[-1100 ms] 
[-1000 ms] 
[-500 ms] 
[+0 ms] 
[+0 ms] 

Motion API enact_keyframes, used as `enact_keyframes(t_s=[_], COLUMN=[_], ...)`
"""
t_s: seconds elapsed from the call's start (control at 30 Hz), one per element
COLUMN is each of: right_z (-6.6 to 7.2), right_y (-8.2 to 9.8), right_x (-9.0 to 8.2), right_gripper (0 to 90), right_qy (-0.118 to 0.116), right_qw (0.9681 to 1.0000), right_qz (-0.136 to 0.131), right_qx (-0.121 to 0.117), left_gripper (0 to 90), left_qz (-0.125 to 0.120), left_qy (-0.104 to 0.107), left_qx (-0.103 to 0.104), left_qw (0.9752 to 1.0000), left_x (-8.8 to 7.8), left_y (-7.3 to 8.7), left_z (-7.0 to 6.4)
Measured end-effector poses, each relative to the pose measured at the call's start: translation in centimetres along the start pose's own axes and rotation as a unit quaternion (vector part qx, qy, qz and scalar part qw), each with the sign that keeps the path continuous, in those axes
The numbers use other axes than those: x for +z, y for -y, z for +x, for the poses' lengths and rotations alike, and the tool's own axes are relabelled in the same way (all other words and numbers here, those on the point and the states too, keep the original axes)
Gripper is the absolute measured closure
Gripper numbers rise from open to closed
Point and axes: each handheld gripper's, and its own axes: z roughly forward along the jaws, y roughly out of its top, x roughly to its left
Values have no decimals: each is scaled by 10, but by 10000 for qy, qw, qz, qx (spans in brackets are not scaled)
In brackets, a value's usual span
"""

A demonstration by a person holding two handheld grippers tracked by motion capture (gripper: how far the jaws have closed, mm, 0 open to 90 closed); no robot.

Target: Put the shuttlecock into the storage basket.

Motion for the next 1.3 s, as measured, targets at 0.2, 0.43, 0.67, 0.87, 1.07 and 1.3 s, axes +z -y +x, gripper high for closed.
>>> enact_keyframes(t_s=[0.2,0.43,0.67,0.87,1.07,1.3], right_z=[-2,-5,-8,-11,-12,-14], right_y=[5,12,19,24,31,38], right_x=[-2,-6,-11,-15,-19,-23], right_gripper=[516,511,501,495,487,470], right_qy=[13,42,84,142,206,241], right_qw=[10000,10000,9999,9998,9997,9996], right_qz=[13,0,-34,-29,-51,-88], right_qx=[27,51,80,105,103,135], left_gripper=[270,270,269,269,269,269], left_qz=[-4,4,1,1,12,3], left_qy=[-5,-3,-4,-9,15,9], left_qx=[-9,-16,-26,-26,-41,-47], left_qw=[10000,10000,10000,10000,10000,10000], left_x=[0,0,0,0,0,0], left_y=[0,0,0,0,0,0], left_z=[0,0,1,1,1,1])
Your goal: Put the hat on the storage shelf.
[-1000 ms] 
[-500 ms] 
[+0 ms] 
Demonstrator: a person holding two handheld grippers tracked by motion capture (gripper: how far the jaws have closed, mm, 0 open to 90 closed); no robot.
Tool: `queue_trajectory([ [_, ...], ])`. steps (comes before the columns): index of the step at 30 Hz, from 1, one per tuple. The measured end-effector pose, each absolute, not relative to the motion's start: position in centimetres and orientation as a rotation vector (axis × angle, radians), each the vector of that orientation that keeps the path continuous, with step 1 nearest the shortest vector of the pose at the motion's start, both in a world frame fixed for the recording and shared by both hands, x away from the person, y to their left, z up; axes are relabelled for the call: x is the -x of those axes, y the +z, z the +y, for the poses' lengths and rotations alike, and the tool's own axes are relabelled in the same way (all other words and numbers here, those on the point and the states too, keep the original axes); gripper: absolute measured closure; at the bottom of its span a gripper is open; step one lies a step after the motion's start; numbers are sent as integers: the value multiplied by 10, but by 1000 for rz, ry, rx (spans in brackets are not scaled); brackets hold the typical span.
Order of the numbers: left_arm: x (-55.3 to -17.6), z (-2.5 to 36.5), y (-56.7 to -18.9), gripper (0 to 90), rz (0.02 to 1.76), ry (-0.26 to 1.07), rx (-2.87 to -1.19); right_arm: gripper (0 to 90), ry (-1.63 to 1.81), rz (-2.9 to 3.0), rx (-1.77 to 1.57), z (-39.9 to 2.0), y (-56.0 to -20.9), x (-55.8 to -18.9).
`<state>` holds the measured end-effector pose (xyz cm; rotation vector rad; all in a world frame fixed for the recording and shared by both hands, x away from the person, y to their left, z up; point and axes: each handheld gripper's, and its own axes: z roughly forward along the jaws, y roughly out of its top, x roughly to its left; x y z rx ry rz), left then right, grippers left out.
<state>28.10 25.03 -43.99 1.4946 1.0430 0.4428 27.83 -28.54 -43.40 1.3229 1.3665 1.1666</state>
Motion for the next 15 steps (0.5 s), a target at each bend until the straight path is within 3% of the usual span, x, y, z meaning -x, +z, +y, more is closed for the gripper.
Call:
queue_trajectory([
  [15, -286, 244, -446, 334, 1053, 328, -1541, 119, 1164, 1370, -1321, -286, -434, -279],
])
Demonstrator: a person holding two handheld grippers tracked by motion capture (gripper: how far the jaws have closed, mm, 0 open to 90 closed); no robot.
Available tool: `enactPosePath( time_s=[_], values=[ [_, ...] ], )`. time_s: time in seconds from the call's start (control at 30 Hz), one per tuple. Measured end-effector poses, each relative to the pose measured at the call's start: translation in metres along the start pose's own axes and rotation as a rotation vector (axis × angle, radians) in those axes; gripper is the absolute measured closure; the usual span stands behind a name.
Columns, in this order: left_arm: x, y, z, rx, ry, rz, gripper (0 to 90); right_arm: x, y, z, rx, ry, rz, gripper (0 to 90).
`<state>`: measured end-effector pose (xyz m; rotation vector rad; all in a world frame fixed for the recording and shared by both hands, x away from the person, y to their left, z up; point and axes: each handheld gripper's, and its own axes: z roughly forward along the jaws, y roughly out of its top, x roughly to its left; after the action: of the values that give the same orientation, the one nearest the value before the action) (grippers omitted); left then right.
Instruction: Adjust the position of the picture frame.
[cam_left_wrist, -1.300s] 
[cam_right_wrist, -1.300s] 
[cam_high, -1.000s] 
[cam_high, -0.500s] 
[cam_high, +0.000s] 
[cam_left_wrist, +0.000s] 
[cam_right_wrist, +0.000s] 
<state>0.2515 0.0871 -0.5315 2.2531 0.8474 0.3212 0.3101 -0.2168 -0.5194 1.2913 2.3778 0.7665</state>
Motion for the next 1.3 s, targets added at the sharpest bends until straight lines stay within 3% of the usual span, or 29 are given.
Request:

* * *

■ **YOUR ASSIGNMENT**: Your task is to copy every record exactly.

■ **EXERCISE SOLUTION**:
[-1100 ms] 
[-1000 ms] 
[-500 ms] 
[+0 ms] 
[+0 ms] 

Motion API enact_keyframes, used as `enact_keyframes(t_s=[_], COLUMN=[_], ...)`
"""
t_s: seconds elapsed from the call's start (control at 30 Hz), one per element
COLUMN is each of: right_z (-6.6 to 7.2), right_y (-8.2 to 9.8), right_x (-9.0 to 8.2), right_gripper (0 to 90), right_qy (-0.118 to 0.116), right_qw (0.9681 to 1.0000), right_qz (-0.136 to 0.131), right_qx (-0.121 to 0.117), left_gripper (0 to 90), left_qz (-0.125 to 0.120), left_qy (-0.104 to 0.107), left_qx (-0.103 to 0.104), left_qw (0.9752 to 1.0000), left_x (-8.8 to 7.8), left_y (-7.3 to 8.7), left_z (-7.0 to 6.4)
Measured end-effector poses, each relative to the pose measured at the call's start: translation in centimetres along the start pose's own axes and rotation as a unit quaternion (vector part qx, qy, qz and scalar part qw), each with the sign that keeps the path continuous, in those axes
The numbers use other axes than those: x for +z, y for -y, z for +x, for the poses' lengths and rotations alike, and the tool's own axes are relabelled in the same way (all other words and numbers here, those on the point and the states too, keep the original axes)
Gripper is the absolute measured closure
Gripper numbers rise from open to closed
Point and axes: each handheld gripper's, and its own axes: z roughly forward along the jaws, y roughly out of its top, x roughly to its left
Values have no decimals: each is scaled by 10, but by 10000 for qy, qw, qz, qx (spans in brackets are not scaled)
In brackets, a value's usual span
"""

A demonstration by a person holding two handheld grippers tracked by motion capture (gripper: how far the jaws have closed, mm, 0 open to 90 closed); no robot.

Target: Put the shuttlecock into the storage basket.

Motion for the next 1.3 s, as measured, targets at 0.2, 0.43, 0.67, 0.87, 1.07 and 1.3 s, axes +z -y +x, gripper high for closed.
>>> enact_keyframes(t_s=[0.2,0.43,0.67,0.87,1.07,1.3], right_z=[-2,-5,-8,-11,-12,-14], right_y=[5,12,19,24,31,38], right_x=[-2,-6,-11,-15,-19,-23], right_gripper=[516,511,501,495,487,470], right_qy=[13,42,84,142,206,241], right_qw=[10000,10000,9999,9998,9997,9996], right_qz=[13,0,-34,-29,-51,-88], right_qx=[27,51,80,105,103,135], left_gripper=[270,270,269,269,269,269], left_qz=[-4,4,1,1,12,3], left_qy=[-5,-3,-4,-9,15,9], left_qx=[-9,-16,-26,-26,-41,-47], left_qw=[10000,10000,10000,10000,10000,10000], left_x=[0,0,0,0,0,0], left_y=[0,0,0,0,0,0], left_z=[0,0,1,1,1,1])
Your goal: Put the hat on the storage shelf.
[-1000 ms] 
[-500 ms] 
[+0 ms] 
Demonstrator: a person holding two handheld grippers tracked by motion capture (gripper: how far the jaws have closed, mm, 0 open to 90 closed); no robot.
Tool: `queue_trajectory([ [_, ...], ])`. steps (comes before the columns): index of the step at 30 Hz, from 1, one per tuple. The measured end-effector pose, each absolute, not relative to the motion's start: position in centimetres and orientation as a rotation vector (axis × angle, radians), each the vector of that orientation that keeps the path continuous, with step 1 nearest the shortest vector of the pose at the motion's start, both in a world frame fixed for the recording and shared by both hands, x away from the person, y to their left, z up; axes are relabelled for the call: x is the -x of those axes, y the +z, z the +y, for the poses' lengths and rotations alike, and the tool's own axes are relabelled in the same way (all other words and numbers here, those on the point and the states too, keep the original axes); gripper: absolute measured closure; at the bottom of its span a gripper is open; step one lies a step after the motion's start; numbers are sent as integers: the value multiplied by 10, but by 1000 for rz, ry, rx (spans in brackets are not scaled); brackets hold the typical span.
Order of the numbers: left_arm: x (-55.3 to -17.6), z (-2.5 to 36.5), y (-56.7 to -18.9), gripper (0 to 90), rz (0.02 to 1.76), ry (-0.26 to 1.07), rx (-2.87 to -1.19); right_arm: gripper (0 to 90), ry (-1.63 to 1.81), rz (-2.9 to 3.0), rx (-1.77 to 1.57), z (-39.9 to 2.0), y (-56.0 to -20.9), x (-55.8 to -18.9).
`<state>` holds the measured end-effector pose (xyz cm; rotation vector rad; all in a world frame fixed for the recording and shared by both hands, x away from the person, y to their left, z up; point and axes: each handheld gripper's, and its own axes: z roughly forward along the jaws, y roughly out of its top, x roughly to its left; x y z rx ry rz), left then right, grippers left out.
<state>28.10 25.03 -43.99 1.4946 1.0430 0.4428 27.83 -28.54 -43.40 1.3229 1.3665 1.1666</state>
Motion for the next 15 steps (0.5 s), a target at each bend until the straight path is within 3% of the usual span, x, y, z meaning -x, +z, +y, more is closed for the gripper.
Call:
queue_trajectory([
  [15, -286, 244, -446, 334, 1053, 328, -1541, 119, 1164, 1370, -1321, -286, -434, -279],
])
Demonstrator: a person holding two handheld grippers tracked by motion capture (gripper: how far the jaws have closed, mm, 0 open to 90 closed); no robot.
Available tool: `enactPosePath( time_s=[_], values=[ [_, ...] ], )`. time_s: time in seconds from the call's start (control at 30 Hz), one per tuple. Measured end-effector poses, each relative to the pose measured at the call's start: translation in metres along the start pose's own axes and rotation as a rotation vector (axis × angle, radians) in those axes; gripper is the absolute measured closure; the usual span stands behind a name.
Columns, in this order: left_arm: x, y, z, rx, ry, rz, gripper (0 to 90); right_arm: x, y, z, rx, ry, rz, gripper (0 to 90).
`<state>`: measured end-effector pose (xyz m; rotation vector rad; all in a world frame fixed for the recording and shared by both hands, x away from the person, y to their left, z up; point and axes: each handheld gripper's, and its own axes: z roughly forward along the jaws, y roughly out of its top, x roughly to its left; after the action: of the values that give the same orientation, the one nearest the value before the action) (grippers omitted); left then right.
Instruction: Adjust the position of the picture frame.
[cam_left_wrist, -1.300s] 
[cam_right_wrist, -1.300s] 
[cam_high, -1.000s] 
[cam_high, -0.500s] 
[cam_high, +0.000s] 
[cam_left_wrist, +0.000s] 
[cam_right_wrist, +0.000s] 
<state>0.2515 0.0871 -0.5315 2.2531 0.8474 0.3212 0.3101 -0.2168 -0.5194 1.2913 2.3778 0.7665</state>
Motion for the next 1.3 s, targets added at the sharpest bends until straight lines stay within 3% of the usual span, or 29 are given.
Request:

This exercise has been completed.